Most side effects are very benign just like after normal flu shots – fever, not feeling well for a couple days, etc. These benign reactions are actually good because it means your immune system is getting activated.
Sure, when you vaccinate tens of millions of people, some people will have unknown side effects that weren’t previously discovered in the controlled trials. But the risk-reward that authorities have to weigh is different from individual considerations, and the risk overall is very low, while the benefit of mass vaccination is very high. The side effects shouldn’t deter us from pushing for mass vaccination.
But what about the more severe allergies?
If you have no history of allergies, you won’t get any allergies from this vaccine.
Recently, California suspended one of the batches of the Moderna vaccines after seeing severe allergic reactions. This incident raised concerns. What went wrong? Should that cause any alert? That clinical lot was put on hold. Moderna investigated and published the results:
All Moderna’s vaccines are given to the CDC and FDA; Moderna itself doesn’t ship the vaccines. That same clinical lot of vaccines were also used in more than 37 states without issue.
Moderna rechecked quality control criteria for that lot during the manufacturing process, and everything was fine there as well.
Some hypotheses: Was there a break in the cold chain that damaged the product? Was the preparation of the product done incorrectly in the pharmacy before administered? The investigation is still ongoing. But we know nothing was wrong with the actual vaccine or manufacturing process. Nothing to really worry about.
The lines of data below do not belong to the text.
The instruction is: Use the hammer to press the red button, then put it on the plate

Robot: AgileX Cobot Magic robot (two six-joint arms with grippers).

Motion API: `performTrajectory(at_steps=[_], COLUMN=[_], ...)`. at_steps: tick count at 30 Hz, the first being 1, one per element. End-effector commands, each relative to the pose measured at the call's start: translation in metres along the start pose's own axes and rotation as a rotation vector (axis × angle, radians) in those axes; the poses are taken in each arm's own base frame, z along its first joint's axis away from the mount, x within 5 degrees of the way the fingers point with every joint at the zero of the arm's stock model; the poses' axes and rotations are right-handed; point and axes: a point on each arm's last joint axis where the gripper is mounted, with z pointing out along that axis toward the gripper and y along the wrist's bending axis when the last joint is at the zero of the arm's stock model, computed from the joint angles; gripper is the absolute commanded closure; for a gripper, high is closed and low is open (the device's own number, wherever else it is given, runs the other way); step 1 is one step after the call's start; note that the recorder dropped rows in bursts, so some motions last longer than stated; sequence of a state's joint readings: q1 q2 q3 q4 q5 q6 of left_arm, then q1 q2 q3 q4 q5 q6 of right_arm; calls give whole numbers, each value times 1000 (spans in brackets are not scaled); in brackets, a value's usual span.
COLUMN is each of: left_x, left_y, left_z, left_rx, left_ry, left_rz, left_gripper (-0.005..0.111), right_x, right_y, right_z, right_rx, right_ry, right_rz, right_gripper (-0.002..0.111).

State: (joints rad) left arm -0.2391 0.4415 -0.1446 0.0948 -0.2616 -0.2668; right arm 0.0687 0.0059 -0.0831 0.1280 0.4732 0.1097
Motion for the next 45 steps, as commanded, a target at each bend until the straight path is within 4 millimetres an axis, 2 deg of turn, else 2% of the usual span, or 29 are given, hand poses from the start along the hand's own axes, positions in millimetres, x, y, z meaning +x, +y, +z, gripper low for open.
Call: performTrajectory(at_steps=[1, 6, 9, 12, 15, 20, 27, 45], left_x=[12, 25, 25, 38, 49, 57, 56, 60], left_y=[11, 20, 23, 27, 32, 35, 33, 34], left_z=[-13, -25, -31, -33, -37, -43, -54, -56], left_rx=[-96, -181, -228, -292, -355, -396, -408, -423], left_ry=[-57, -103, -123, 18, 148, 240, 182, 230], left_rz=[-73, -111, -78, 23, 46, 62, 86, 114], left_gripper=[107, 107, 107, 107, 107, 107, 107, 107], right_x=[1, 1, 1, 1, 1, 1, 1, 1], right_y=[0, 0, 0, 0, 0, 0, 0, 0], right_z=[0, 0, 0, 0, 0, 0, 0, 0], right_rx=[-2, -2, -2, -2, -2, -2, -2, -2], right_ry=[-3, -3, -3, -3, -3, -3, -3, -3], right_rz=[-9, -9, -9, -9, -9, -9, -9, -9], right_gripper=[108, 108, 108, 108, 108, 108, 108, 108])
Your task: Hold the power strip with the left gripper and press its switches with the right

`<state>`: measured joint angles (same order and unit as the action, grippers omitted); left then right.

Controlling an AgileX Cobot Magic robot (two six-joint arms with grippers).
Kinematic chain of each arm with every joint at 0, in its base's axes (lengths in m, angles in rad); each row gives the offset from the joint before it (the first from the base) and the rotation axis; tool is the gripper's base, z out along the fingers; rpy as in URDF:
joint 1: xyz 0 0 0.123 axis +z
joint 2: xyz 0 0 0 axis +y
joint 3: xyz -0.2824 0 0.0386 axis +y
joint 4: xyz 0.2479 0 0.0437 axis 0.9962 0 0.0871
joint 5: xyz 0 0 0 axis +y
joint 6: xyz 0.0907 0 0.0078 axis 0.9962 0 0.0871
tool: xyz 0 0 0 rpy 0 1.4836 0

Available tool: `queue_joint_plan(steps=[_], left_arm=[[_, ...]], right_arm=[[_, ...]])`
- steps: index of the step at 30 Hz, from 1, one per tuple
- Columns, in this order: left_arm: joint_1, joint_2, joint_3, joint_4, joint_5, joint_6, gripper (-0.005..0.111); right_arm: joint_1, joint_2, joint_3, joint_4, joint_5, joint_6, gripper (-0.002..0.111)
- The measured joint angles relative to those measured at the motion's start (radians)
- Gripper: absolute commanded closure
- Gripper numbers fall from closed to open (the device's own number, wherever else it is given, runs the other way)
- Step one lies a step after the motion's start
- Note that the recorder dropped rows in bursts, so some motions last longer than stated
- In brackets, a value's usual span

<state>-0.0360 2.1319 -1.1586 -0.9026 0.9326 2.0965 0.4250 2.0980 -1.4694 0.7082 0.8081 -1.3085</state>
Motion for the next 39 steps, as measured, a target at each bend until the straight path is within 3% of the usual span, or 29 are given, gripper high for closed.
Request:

Long-term side effects of Covid?
Covid might cause some of your cells to merge and thus result in a loss of DNA. DNA is required to produce proteins, so the loss of DNA could result in heart tissues dying or lung scarring. Other side effects seen so far include:
Blood clots
Neurological problems (dizziness, headache, nerve pain, impaired consciousness)
Long-term fatigue and breathlessness
That’s why many doctors who read medical journals every day are really scared of the virus and still don’t go outside. The chances of such long-term effects are very, very low, though.
By the way, Covid is 10-20x more deadly than flu. That’s just a fact that deserves repeating.
Mass vaccination outlook and timeline for returning to normalcy?
The current data shows a 60% efficacy rate after first dose. Hopefully the ratio will be much higher after the second dose has been widely administered. We will get data by March.
If we get to March and April, and 20-25% of the U.S. population are vaccinated (which include the most vulnerable populations like 70+-year-olds and the super-spreader populations like prison and nursing homes), we’ll have a disproportionate benefit to the economy.
Then, the infection number will still be high, but the mortality and hospitalization numbers will become much lower. That will be a good outcome.
By the end of Q2, most above 18 who want a vaccine should have been vaccinated.
CDC indicates that there have already been 20 million documented infections; we also suspect that 50-60 million may have been infected but not officially documented. So the path to herd immunity is optimistic by the end of Q2.